OT: CS education gone wrong (Was: Re: TDD is BS?)
Adam D. Ruppe
destructionator at gmail.com
Fri Jun 21 16:20:39 PDT 2013
On Friday, 21 June 2013 at 22:35:55 UTC, Andrei Alexandrescu
wrote:
> Post it and I'll destroy it.
inout(char)* mystrstr(inout(char)* haystack, const(char*) needle)
{
assert(haystack !is null);
if(needle is null)
return haystack;
const(char)* where = needle;
inout(char)* gotit;
while(*haystack) {
if(*haystack == *where) {
if(gotit is null)
gotit = haystack; // store where the match started
where++;
haystack++;
if(*where == 0)
return gotit;
} else {
// if we were in the middle of a match, we'll want to
// check the current character again so only advance
if
// we're at the beginning
if(gotit is null)
haystack++;
else {
// partial match, but not complete so no good
// start over, including the current *haystack
where = needle;
gotit = null;
}
}
}
return null;
}
unittest {
void test(string haystack, string needle, size_t line =
__LINE__) {
import core.stdc.string;
import std.conv;
// .ptr is fine because the test uses all string
literals, which are 0 terminated automatically
assert(strstr(haystack.ptr, needle.ptr) is
mystrstr(haystack.ptr, needle.ptr), to!string(line));
}
test("foobar", "f");
test("foobar", "ob");
test("foobar", "o");
test("foobar", "a");
test("foobar", "ar");
test("foobar", "ea");
test("bedtime bedazzled!", "beda");
}
I've heard of Boyer-Moore but don't actually know it, so I'd have
to look it up!
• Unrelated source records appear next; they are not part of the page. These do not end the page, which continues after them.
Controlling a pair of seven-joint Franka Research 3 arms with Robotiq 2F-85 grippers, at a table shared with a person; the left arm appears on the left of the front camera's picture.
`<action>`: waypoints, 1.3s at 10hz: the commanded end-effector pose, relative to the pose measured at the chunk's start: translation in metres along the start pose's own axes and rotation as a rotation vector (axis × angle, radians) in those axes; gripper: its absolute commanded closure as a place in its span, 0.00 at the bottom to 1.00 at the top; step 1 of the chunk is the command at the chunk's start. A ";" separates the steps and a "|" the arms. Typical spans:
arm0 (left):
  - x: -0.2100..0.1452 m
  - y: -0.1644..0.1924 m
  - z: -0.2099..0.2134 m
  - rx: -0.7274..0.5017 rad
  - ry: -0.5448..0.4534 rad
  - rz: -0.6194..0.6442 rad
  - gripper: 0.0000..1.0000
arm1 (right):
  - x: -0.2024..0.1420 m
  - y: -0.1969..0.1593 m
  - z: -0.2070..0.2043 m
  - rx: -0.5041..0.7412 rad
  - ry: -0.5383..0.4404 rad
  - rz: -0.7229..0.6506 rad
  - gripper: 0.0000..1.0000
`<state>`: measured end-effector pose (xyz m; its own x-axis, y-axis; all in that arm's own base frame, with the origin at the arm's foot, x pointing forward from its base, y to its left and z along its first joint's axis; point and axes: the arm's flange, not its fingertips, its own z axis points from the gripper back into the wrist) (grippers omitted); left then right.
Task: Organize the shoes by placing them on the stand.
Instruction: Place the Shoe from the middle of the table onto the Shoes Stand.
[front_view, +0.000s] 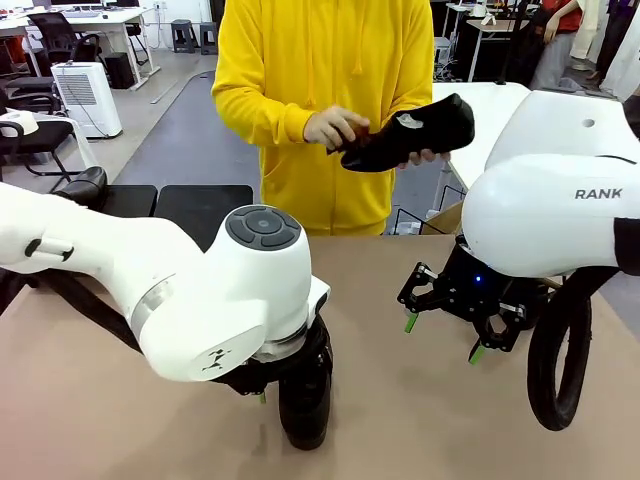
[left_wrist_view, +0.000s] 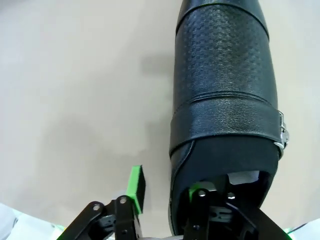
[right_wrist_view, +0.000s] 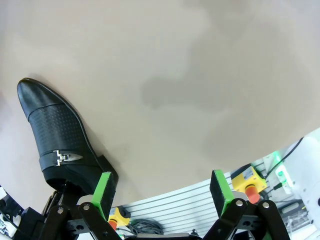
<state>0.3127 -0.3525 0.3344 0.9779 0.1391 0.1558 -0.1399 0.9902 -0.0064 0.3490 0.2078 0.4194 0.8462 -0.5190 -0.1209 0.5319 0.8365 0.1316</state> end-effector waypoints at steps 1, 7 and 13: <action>0.003 0.002 -0.003 0.021 -0.007 -0.031 1.00 | 0.002 -0.001 0.002 -0.006 -0.013 0.009 0.00; 0.000 0.005 0.046 -0.048 0.100 -0.178 1.00 | 0.002 -0.001 0.002 -0.006 -0.013 0.009 0.00; 0.088 0.140 0.178 -0.308 -0.187 -0.072 1.00 | 0.002 -0.001 0.002 -0.006 -0.013 0.009 0.00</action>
<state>0.3324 -0.2300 0.5375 0.9537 0.0674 0.2932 0.0161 0.9618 -0.2733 0.3492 0.2073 0.4193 0.8455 -0.5201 -0.1208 0.5329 0.8359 0.1314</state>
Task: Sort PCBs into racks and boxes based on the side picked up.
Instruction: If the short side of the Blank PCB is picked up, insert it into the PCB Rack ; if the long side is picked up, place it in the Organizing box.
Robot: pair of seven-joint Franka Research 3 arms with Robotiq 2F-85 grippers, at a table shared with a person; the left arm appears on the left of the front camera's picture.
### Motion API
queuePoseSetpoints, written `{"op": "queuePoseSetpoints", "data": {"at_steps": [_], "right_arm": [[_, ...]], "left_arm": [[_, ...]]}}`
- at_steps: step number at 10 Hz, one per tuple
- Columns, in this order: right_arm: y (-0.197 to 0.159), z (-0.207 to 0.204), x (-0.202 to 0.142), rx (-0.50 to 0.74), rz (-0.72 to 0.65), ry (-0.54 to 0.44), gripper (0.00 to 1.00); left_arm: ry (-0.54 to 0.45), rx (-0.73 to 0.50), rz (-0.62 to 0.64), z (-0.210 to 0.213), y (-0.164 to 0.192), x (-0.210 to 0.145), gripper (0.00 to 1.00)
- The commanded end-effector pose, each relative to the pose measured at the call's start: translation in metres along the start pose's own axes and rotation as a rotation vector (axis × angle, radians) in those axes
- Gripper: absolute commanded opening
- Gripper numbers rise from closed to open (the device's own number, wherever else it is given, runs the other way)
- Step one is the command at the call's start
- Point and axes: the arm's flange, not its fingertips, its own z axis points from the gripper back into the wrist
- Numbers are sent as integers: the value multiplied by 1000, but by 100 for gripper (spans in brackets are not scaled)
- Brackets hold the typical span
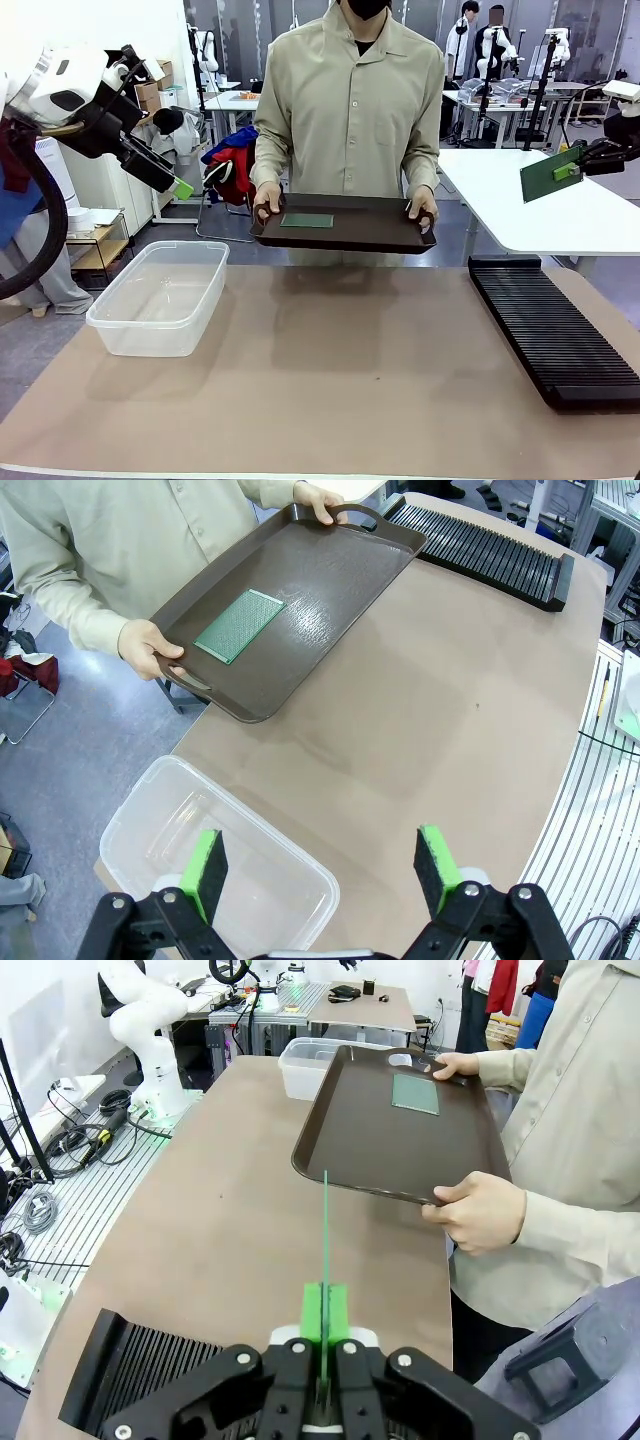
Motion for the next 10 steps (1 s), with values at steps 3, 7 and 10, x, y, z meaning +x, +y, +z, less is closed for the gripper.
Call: {"op": "queuePoseSetpoints", "data": {"at_steps": [3, 7, 10], "right_arm": [[1, 0, 3, 4, 4, 8, 2], [2, -3, -30, 12, 62, 110, 2], [11, -9, -50, 8, 165, 134, 2]], "left_arm": [[2, -8, 5, 0, 2, -1, 100], [2, -8, 5, 0, 2, -1, 100], [2, -8, 5, 0, 2, -1, 100]]}}
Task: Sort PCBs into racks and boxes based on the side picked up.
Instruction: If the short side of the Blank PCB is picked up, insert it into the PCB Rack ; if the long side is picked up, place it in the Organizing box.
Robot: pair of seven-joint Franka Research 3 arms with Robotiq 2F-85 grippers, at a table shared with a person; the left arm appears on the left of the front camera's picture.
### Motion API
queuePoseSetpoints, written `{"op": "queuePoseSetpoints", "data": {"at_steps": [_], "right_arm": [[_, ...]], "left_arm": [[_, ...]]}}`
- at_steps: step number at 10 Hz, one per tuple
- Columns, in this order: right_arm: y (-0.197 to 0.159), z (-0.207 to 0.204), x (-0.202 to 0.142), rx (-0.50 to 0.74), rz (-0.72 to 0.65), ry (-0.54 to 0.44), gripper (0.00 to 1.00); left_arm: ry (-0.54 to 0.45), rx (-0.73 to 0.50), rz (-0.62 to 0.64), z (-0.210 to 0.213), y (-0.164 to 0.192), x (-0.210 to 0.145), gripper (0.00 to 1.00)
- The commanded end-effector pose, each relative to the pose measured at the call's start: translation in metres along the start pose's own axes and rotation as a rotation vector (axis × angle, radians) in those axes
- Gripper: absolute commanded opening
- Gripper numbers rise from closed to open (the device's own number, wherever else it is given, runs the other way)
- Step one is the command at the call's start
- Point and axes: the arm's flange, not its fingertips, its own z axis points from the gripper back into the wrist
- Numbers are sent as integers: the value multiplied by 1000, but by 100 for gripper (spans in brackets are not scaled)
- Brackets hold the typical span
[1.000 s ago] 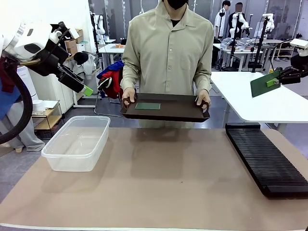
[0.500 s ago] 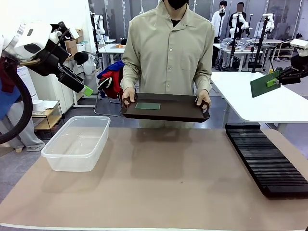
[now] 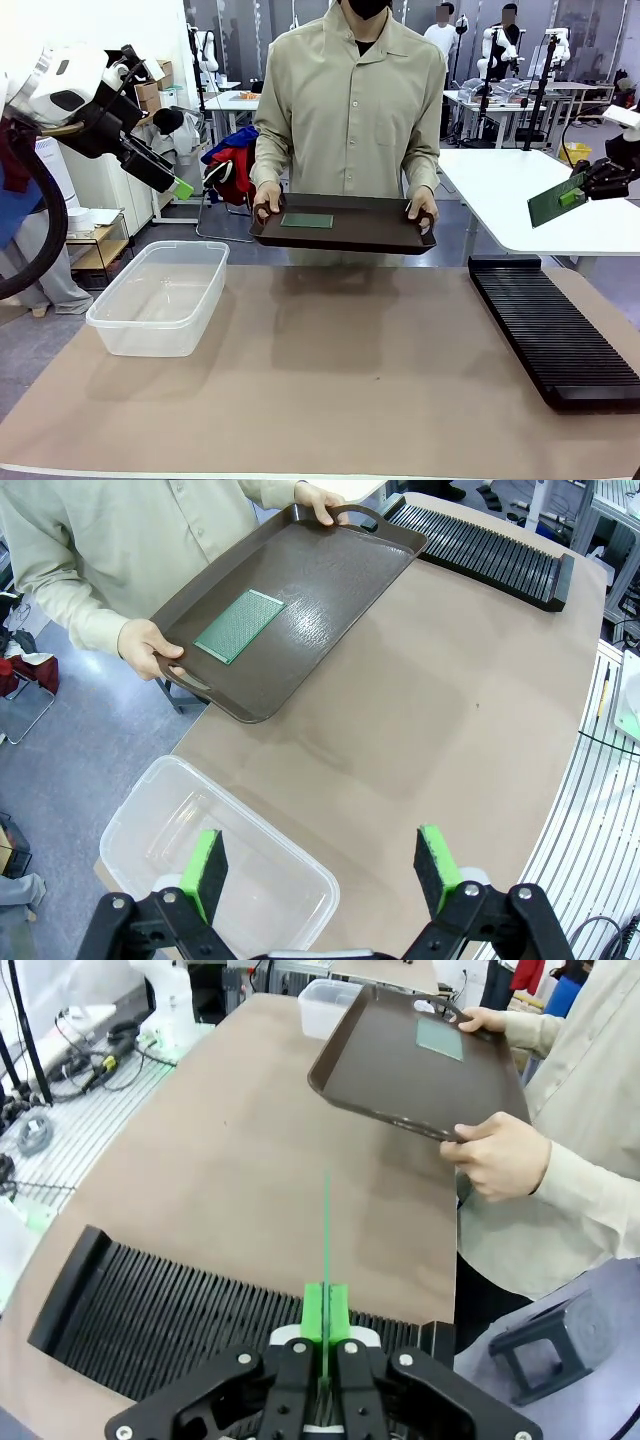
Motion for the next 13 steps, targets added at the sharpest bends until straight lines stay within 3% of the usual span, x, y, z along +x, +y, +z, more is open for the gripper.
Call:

The brute force loop is simple enough though
without needing a great deal of thought, though my first run
through did actually fail the unittest, since I neglected the
commented section in the else{} part. So if I was doing it on a
whiteboard, (or didn't immediately use "foo" as a test variable,
with the repeated o) I might not have actually caught that!